Il vostro impegno per le comunità è stato maggiore con il Covid?

«Lavazza ha seguito con preoccupazione l’evolversi della situazione in tutti i territori in cui opera. In Italia siamo stati tra le prime aziende ad attivarsi nel dare aiuti concreti con una donazione di 10 milioni di euro a progetti di sostegno a sanità, scuola e fasce deboli. Nei paesi produttori di caffè, durante le prime fasi dell’emergenza la Fondazione ha contribuito a distribuire presidi sanitari, come igienizzanti e mascherine, e ha affiancato i contadini nella formazione: accanto a quella tradizionale sulle buone pratiche agricole, è stata aggiunta quella mirata a trasferire tra gli agricoltori corrette prassi igienico-sanitarie a tutela della loro salute. Nel giro di poco tempo è emersa chiaramente l’urgenza di fornire anche cibo, sostegno al reddito e supporto all’istruzione.

In questo senso ci siamo attivati ​​con un Fondo Emergenza COVID-19 stanziato per programmi di aiuto in partnership con 15 ONG in altrettanti paesi dove operiamo come torrefattori: stiamo quindi contribuendo a combattere l’impatto della pandemia con decine di migliaia di pasti, oltre che di mascherine, ma anche con borse di studio, salari per gli insegnanti fino alla creazione di orti perché le famiglie possano avere forme di sostentamento alternative ed in autonomia».

Quanti dei soldi che spendiamo per una confezione vanno in aiuto dei progetti della Fondazione Lavazza?

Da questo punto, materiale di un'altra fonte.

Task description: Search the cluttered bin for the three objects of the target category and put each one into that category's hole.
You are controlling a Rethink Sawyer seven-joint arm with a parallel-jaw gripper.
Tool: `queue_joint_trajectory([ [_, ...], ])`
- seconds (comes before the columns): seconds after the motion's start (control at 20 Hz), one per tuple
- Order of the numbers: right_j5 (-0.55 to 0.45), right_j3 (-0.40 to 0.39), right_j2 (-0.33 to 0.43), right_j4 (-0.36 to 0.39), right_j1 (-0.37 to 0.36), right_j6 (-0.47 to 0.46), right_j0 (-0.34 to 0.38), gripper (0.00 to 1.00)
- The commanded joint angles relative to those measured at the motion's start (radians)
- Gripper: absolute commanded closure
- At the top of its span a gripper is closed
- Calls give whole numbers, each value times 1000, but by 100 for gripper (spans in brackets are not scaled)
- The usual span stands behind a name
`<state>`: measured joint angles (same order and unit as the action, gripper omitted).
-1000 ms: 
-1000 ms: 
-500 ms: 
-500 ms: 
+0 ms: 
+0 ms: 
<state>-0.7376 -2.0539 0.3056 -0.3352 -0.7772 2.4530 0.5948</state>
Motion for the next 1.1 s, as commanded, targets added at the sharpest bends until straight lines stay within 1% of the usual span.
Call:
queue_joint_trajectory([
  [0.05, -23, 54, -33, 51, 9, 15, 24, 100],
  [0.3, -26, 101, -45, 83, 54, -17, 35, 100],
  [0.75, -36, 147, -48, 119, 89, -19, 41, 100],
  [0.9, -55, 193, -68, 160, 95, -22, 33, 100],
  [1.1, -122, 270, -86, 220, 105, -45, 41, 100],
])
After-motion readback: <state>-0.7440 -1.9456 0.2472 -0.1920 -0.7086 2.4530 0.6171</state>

«Non è possibile creare una correlazione diretta con singoli prodotti: l’impegno di Lavazza nei paesi produttori nasce dalle profonde radici valoriali dell’azienda ed è cresciuto diventando integrato e globale. La Fondazione nasce nel 2004 come ente autonomo rispetto all’azienda la quale sentiva la necessità di un’organizzazione dedicata a coordinare tutti i progetti di sviluppo sostenibile che andavano moltiplicandosi, a partire da ¡Tierra!, nato due anni prima, e che in pochi anni sarebbe anche diventato un prodotto: una miscela di caffè di alta qualità proveniente da agricoltura 100% sostenibile, certificato dall’ONG Rainforest Alliance».

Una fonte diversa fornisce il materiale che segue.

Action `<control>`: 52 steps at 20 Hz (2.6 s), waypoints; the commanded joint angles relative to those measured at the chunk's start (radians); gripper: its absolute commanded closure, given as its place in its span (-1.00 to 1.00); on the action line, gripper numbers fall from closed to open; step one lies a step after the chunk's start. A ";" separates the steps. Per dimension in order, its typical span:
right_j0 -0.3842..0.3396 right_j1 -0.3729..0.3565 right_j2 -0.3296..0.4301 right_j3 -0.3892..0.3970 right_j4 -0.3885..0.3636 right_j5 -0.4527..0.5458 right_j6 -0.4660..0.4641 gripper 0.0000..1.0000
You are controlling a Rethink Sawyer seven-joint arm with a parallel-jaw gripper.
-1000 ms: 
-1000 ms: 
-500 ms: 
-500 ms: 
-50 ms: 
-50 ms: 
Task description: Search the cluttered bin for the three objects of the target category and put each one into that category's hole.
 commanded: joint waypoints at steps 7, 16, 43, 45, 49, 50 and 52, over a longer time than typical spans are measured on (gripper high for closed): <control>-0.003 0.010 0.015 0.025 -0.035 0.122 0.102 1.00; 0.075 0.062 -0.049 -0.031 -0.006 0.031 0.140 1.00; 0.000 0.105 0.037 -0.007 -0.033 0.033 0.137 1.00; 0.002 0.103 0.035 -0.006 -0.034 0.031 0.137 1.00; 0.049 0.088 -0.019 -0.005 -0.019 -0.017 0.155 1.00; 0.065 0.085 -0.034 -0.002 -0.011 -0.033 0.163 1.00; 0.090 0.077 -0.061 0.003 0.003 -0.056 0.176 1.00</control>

Come facciamo a capire che un prodotto aiuta il mondo: lo leggiamo sulle etichette o dobbiamo informaci altrove?

«Le etichette sono uno strumento importantissimo, ma devono fare parte di un sistema informativo più ampio: i canali digitali, i punti vendita in cui viene venduto il nostro caffè, i siti web e, infine, il servizio consumatori. Hanno un ruolo molto importante, inoltre, i progetti di comunicazione più innovativi e con linguaggi contemporanei, come il docu-film su Johana. Infine, per condividere con trasparenza il nostro modo di operare e il nostro percorso per la sostenibilità, come azienda e attraverso la Fondazione Lavazza, da cinque anni pubblichiamo sul nostro sito il Bilancio di Sostenibilità».

Quanti sono i consumatori attenti all’ambiente per un futuro sostenibile?

«In grande crescita. Lo vediamo non solo attraverso i dati forniti dai vari istituti di ricerca con cui collaboriamo ma proprio dai riscontri che abbiamo da chi ci segue. Questo è altamente positivo perché più un consumatore è informato e preparato più potrà incidere, con le sue scelte, verso prodotti e servizi, ed aziende, che hanno una forte impronta sostenibile».